Pull out of the data below the stretch of lines bounded by the one containing "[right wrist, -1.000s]" and the one containing "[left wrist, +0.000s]", both bounds included, unchanged.

SUPPLIED INFORMATION –
*** Begin section ***
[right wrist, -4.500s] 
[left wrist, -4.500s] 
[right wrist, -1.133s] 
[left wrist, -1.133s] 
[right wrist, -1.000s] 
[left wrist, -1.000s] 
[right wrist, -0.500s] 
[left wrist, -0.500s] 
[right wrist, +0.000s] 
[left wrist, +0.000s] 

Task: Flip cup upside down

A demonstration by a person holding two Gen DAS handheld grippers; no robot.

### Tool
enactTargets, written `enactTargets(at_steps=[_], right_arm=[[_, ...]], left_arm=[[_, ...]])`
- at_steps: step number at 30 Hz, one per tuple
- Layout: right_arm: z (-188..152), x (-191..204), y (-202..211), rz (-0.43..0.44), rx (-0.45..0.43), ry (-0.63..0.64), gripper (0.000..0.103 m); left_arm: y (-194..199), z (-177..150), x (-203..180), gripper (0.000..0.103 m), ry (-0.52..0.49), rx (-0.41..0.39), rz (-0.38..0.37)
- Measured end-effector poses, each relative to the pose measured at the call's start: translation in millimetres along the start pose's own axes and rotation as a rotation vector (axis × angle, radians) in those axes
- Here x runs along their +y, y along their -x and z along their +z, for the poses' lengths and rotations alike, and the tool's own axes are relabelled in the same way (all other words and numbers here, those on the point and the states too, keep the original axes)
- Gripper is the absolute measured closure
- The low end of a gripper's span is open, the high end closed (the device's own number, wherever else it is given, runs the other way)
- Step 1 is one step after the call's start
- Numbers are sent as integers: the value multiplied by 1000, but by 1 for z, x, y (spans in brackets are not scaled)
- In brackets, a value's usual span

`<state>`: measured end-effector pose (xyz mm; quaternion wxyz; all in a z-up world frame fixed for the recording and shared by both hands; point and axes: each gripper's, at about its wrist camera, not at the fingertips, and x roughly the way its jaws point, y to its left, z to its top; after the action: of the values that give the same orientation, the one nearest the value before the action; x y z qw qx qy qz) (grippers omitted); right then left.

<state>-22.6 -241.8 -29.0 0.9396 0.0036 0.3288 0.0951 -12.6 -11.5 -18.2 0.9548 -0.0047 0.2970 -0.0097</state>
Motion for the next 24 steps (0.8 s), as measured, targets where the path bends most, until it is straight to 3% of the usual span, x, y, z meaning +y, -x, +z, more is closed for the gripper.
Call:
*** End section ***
EXERCISE OUTPUT –
[right wrist, -1.000s] 
[left wrist, -1.000s] 
[right wrist, -0.500s] 
[left wrist, -0.500s] 
[right wrist, +0.000s] 
[left wrist, +0.000s] 

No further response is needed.